Speaking of constitutional rights of poor people, it was just a little more than a year ago that the DOJ first turned my head and came out with an amicus brief in Idaho declaring it unconstitutional to criminalize homelessness when there are not enough shelter spaces in a city. It was the first time I remember thinking, “Oh yeah, Eric Holder is gone. So, hey, who is this Loretta Lynch person, anyway?”
It seems like they have to spell everything out in excruciating detail, because the broad principles are never enough. The city of Seattle can’t seem to just take that amicus brief and conclude that the way so-called homeless sweeps are done is unconstitutional. Because they can point to the loophole: “The DOJ said you can’t criminalize homelessness if there’s not enough shelter, but you haven’t proved there’s not enough shelter, have you? Ha! Caught you.”
Actually, in fact, there isn’t enough shelter, and anyway what shelter we have is inadequate and the principle is the same.

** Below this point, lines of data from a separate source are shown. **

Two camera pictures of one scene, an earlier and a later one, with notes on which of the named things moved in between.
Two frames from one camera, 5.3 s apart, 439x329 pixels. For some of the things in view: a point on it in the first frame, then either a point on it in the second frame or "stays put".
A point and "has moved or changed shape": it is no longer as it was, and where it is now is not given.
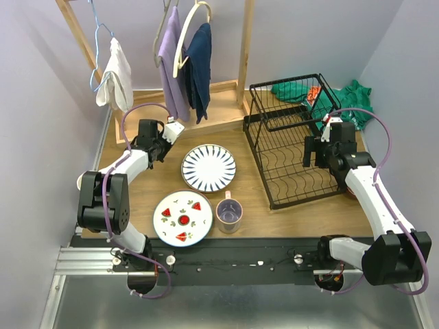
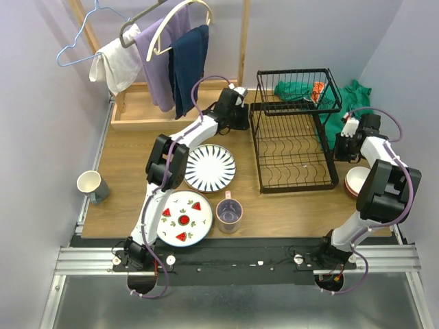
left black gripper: x=163 y=147 to x=240 y=118
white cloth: x=116 y=90 to x=120 y=66
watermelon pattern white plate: x=182 y=218 stays put
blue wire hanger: x=99 y=26 to x=97 y=8
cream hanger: x=176 y=64 to x=154 y=45
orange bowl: x=352 y=193 stays put
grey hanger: x=156 y=59 to x=132 y=42
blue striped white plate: x=208 y=168 stays put
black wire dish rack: x=282 y=113 has moved or changed shape
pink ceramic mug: x=228 y=212 stays put
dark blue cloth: x=197 y=67 to x=187 y=57
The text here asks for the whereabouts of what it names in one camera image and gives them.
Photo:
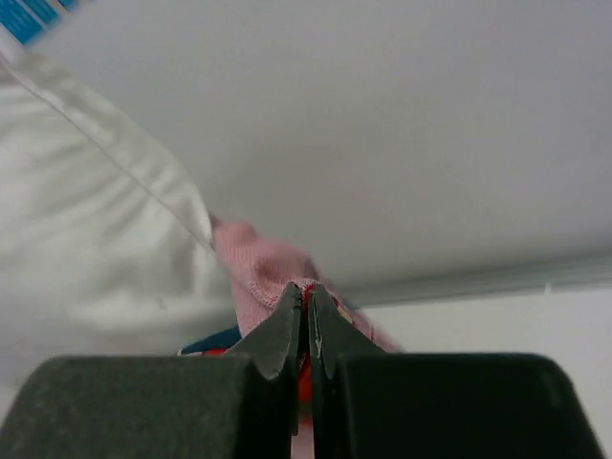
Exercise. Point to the red patterned pillowcase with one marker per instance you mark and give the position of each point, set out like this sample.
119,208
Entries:
259,270

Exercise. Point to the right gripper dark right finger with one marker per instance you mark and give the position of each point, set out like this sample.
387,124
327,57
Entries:
368,403

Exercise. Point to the aluminium table frame rail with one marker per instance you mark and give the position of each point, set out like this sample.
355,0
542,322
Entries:
535,277

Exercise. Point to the white pillow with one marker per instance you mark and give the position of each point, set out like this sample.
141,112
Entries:
105,240

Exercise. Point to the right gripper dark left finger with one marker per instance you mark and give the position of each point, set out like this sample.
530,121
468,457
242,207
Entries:
242,404

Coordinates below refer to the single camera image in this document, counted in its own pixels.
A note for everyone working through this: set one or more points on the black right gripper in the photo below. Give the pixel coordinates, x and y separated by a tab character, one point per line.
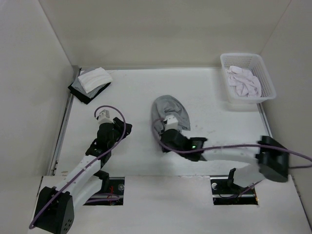
164	142

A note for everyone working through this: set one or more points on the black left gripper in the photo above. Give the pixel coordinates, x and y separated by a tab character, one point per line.
119	126

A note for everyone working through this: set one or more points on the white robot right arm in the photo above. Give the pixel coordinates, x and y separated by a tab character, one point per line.
271	162

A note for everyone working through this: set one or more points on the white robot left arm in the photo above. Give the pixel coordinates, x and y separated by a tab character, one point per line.
56	206

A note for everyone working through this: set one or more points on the white folded tank top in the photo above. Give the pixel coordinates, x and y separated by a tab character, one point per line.
94	79

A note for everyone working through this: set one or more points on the white crumpled tank top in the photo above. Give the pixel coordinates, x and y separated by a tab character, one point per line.
244	82

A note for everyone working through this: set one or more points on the white plastic laundry basket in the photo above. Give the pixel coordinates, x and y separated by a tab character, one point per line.
255	64

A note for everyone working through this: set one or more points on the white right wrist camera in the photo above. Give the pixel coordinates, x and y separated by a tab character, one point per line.
170	122

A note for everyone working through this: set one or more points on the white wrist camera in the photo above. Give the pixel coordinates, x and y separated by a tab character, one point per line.
104	117
170	122

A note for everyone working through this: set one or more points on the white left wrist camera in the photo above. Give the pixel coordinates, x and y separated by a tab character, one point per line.
104	117

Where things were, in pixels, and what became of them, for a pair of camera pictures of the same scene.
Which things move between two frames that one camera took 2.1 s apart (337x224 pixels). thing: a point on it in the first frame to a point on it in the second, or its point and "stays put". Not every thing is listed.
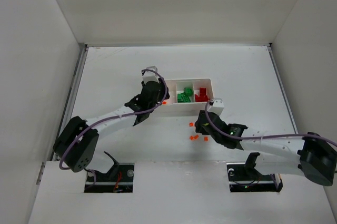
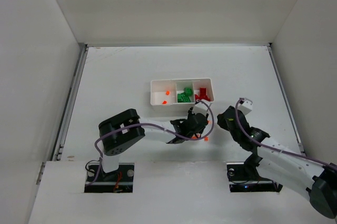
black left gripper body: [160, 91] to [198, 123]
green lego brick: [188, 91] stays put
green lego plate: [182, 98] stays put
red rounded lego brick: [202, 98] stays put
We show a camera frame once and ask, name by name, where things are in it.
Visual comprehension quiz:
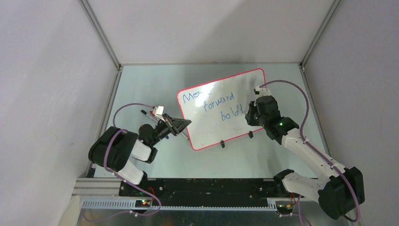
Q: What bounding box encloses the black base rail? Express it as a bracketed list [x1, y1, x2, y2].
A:
[119, 178, 298, 208]

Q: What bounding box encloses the black cap marker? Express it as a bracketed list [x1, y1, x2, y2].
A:
[141, 110, 158, 123]

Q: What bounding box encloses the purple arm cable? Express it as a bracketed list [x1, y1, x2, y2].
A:
[259, 80, 362, 226]
[82, 103, 163, 224]

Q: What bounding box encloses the aluminium frame profile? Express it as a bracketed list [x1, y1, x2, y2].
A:
[72, 178, 298, 212]

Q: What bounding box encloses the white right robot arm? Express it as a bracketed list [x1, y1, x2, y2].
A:
[245, 95, 365, 219]

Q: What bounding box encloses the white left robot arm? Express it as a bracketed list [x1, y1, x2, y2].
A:
[88, 113, 191, 196]

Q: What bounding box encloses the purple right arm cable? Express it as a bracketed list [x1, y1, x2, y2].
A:
[259, 80, 362, 226]

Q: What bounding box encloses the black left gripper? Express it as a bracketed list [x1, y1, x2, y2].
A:
[150, 113, 191, 146]

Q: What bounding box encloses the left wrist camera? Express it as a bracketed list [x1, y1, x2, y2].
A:
[152, 105, 165, 121]

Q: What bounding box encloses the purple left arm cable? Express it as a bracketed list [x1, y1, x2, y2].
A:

Furthermore, the way sweeps have been conducted amounts to criminalizing and punishing homelessness for the fact of it. The city can’t get away with pretending that destroying tents is merely cracking down on the paraphernalia of a lifestyle choice. Those tents are lifelines.
When I get frustrated by such failures to grasp the simple needs of citizens, I like to lean back and enjoy fantasies of a just end of the world.

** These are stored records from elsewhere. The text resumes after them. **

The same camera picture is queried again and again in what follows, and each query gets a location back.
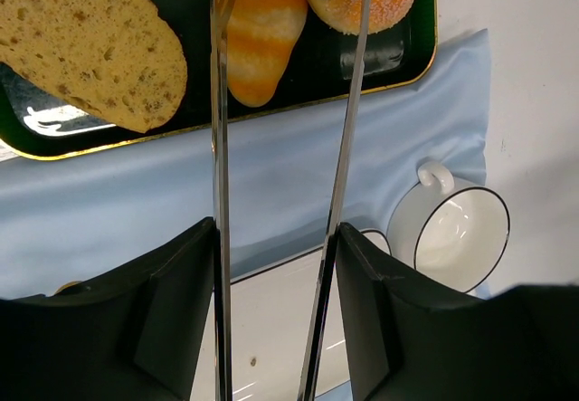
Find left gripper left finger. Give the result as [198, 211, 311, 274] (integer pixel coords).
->
[1, 217, 215, 400]

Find gold spoon green handle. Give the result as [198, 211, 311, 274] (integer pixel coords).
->
[54, 281, 82, 295]

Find white rectangular plate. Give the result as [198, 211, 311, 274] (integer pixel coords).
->
[189, 228, 393, 401]

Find silver metal tongs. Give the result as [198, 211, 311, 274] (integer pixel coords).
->
[210, 0, 371, 400]

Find left bread slice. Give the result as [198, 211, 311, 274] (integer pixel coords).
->
[1, 0, 187, 133]

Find light blue cloth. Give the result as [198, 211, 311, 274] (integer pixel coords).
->
[1, 30, 491, 299]

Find white bowl with handles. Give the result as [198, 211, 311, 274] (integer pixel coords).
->
[386, 161, 511, 292]

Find striped bread roll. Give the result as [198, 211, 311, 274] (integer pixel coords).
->
[227, 0, 308, 108]

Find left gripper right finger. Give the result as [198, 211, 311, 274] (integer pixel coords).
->
[337, 224, 578, 400]

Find dark green serving tray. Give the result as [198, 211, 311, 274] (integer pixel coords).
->
[1, 0, 438, 160]

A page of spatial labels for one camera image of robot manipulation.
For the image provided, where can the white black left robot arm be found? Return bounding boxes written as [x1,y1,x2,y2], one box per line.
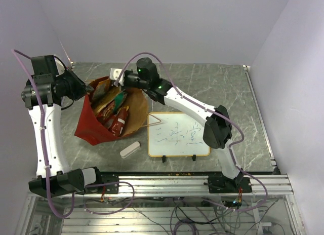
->
[21,55,103,198]

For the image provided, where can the loose cables under table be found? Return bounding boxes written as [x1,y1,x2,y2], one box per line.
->
[83,185,287,235]

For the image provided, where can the white whiteboard eraser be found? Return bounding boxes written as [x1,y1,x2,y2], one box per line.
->
[120,141,141,159]

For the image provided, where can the tan teal chips bag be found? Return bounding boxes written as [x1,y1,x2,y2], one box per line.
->
[112,91,128,114]

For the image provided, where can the red paper bag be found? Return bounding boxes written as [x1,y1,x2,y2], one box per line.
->
[74,76,149,145]

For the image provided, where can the yellow framed whiteboard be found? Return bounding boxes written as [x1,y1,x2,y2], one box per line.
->
[147,112,211,158]

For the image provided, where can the red orange snack bag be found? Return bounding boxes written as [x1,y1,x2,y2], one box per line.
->
[96,101,113,122]

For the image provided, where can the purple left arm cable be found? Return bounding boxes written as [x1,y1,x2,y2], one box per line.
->
[11,49,76,218]

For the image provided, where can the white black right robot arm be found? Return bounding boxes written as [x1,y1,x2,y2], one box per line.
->
[115,57,246,192]

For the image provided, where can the aluminium frame base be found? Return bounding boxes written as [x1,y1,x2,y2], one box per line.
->
[18,173,306,234]

I like to imagine the world ending by everyone in power getting what they want. I envision a kind of Mall-ocalypse, where the entire planet is one giant super mall interspersed with nice people living in nice middle-class homes, whose sole purpose in life is to buy Chia Pets, lawn furniture, home stereo systems and ointments, and eat at buffets.
I don’t just stop at the planet’s surface. I like to imagine that teleporters get invented and have long ranges so cars, trains, planes and space ships all become obsolete, and the Mall Earth extends throughout the Milky Way, to gazillions of planets and space colonies in between planets, and you can go to any of those places, and they all have all the same shops that are just around the corner wherever you already are.
And then, just when the universe is absolutely perfect everywhere and has all the same wonderful consumer heaven everywhere, all the rents for all the mall shops and eateries and rental homes go up by a factor of three and property taxes on all the paid-for homes have to go up one hundred fold to make up for the budget shortfalls.
No, I’m kidding. That would never happen. Mall heaven would be perfectly sustainable and would last an eternity.